Bug 96955 - Implement __builtin_thread_pointer for x86 TLS
Summary: Implement __builtin_thread_pointer for x86 TLS
Status: RESOLVED FIXED
Alias: None
Product: gcc
Classification: Unclassified
Component: target (show other bugs)
Version: 11.0
: P3 normal
Target Milestone: 11.0
Assignee: Not yet assigned to anyone
URL:
Keywords:
Depends on:
Blocks: 96200
  Show dependency treegraph
 
Reported: 2020-09-07 13:46 UTC by H.J. Lu
Modified: 2020-09-09 17:44 UTC (History)
3 users (show)

See Also:
Host:
Target: i386,x86-64
Build:
Known to work:
Known to fail:
Last reconfirmed:


Attachments

Note You need to log in before you can comment on or make changes to this bug.
Description H.J. Lu 2020-09-07 13:46:28 UTC
On Linux/x86-64, The %fs segment register is used to implement the thread
pointer.

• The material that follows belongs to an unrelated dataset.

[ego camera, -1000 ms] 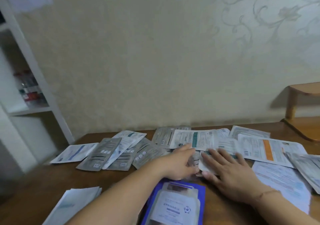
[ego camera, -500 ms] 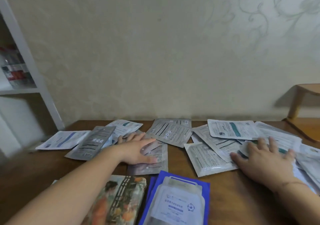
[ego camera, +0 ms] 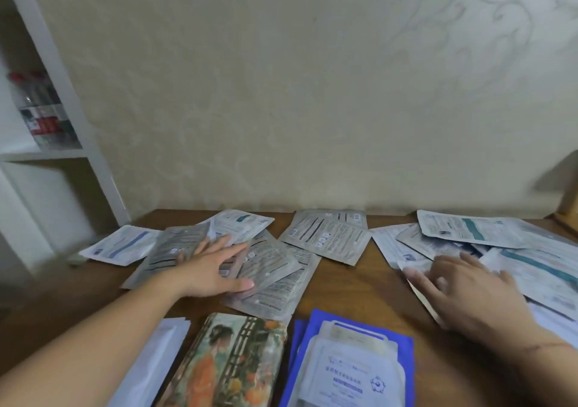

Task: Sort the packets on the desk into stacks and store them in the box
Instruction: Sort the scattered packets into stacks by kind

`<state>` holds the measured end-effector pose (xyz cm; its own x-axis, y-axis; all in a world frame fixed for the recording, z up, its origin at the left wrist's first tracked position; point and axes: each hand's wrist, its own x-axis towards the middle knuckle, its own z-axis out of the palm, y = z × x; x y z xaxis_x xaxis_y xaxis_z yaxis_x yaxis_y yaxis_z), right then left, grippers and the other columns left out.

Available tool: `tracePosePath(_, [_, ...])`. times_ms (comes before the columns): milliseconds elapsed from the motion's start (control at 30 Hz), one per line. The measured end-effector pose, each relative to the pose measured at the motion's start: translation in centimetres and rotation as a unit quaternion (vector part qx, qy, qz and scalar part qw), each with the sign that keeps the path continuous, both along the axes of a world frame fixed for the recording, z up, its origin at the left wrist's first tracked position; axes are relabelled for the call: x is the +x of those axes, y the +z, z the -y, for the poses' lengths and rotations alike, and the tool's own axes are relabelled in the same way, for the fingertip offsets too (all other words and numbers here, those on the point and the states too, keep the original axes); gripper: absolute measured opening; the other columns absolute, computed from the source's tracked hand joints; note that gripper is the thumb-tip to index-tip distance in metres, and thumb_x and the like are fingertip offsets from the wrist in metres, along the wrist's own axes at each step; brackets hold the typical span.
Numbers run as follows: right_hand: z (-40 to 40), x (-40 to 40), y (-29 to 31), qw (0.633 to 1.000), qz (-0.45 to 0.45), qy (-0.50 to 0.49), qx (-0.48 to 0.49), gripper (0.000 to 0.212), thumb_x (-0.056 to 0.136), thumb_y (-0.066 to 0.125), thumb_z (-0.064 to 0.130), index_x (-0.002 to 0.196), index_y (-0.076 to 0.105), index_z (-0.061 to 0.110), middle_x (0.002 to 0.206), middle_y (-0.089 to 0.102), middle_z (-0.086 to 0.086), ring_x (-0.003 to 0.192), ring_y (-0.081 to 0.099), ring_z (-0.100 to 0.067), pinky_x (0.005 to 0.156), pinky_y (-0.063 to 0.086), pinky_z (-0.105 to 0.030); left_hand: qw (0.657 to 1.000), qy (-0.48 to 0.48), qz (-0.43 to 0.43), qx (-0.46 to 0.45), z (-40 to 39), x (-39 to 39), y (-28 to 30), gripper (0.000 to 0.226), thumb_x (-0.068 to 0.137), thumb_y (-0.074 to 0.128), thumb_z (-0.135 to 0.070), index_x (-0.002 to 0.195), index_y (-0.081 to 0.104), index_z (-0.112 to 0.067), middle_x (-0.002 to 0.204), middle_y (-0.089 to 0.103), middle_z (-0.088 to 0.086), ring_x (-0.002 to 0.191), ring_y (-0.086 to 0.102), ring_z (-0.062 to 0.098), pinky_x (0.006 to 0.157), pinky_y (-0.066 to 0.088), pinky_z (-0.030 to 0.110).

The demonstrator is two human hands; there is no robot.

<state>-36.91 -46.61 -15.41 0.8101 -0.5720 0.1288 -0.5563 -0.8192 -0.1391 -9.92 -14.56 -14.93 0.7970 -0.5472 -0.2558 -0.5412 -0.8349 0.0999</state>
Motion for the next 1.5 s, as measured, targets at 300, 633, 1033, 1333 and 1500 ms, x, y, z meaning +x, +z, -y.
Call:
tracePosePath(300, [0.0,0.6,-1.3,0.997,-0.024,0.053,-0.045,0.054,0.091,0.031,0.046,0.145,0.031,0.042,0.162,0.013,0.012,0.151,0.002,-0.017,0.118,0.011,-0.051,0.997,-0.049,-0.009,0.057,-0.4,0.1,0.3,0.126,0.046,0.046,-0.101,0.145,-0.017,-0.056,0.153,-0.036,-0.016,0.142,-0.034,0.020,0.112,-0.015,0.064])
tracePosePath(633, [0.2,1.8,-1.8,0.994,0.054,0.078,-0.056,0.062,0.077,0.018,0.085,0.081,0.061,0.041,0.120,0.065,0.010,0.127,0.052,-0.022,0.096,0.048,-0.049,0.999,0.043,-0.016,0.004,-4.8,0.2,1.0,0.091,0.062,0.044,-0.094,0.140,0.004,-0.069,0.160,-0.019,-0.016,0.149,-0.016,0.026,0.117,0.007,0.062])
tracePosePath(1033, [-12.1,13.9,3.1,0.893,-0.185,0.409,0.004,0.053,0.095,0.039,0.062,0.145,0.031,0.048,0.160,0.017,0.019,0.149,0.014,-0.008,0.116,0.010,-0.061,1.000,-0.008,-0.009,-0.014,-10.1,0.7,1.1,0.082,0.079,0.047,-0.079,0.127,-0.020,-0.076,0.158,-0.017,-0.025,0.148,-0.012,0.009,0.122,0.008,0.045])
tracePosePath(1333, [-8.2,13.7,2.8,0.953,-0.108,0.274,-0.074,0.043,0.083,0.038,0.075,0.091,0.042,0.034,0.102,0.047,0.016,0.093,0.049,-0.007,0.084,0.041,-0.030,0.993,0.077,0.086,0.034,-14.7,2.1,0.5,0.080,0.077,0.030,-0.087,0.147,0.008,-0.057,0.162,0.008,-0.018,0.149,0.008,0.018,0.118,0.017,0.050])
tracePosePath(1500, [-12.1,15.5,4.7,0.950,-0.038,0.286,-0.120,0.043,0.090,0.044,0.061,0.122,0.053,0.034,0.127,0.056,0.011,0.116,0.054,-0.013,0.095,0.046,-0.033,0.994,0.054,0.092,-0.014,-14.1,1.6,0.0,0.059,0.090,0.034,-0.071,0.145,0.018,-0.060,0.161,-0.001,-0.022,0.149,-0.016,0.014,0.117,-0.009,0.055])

The linear address of the thread pointer is stored at offset 0
relative to the %fs segment register. The following code loads the thread
pointer in the %rax register:

movq %fs:0, %rax

On Linux/i386, the %gs segment register is used:

movl %gs:0, %eax

We need to

1. Implement __builtin_thread_pointer for Linux/x86.
2. Document its behavior.
Comment 1 Jakub Jelinek 2020-09-07 14:05:34 UTC
And if possible, optimize, so that if one does say
int *p = (int *)__builtin_thread_pointer ();
return p[4];
or
return p[i];
it will not read %fs:0 into a register and read 16(%reg), but rather read %fs:16
etc. (of course only if not -mno-tls-direct-seg-refs) or not read 16(%reg,%regI,4) but %fs:16(,%regI,4) etc.
Comment 2 Hongtao.liu 2020-09-08 06:54:09 UTC
Do we also need "__builtin_set_thread_pointer" ?
Comment 3 Hongtao.liu 2020-09-08 08:15:02 UTC
(In reply to Jakub Jelinek from comment #1)
> And if possible, optimize, so that if one does say
> int *p = (int *)__builtin_thread_pointer ();
> return p[4];
> or
> return p[i];
> it will not read %fs:0 into a register and read 16(%reg), but rather read
> %fs:16
> etc. (of course only if not -mno-tls-direct-seg-refs) or not read
> 16(%reg,%regI,4) but %fs:16(,%regI,4) etc.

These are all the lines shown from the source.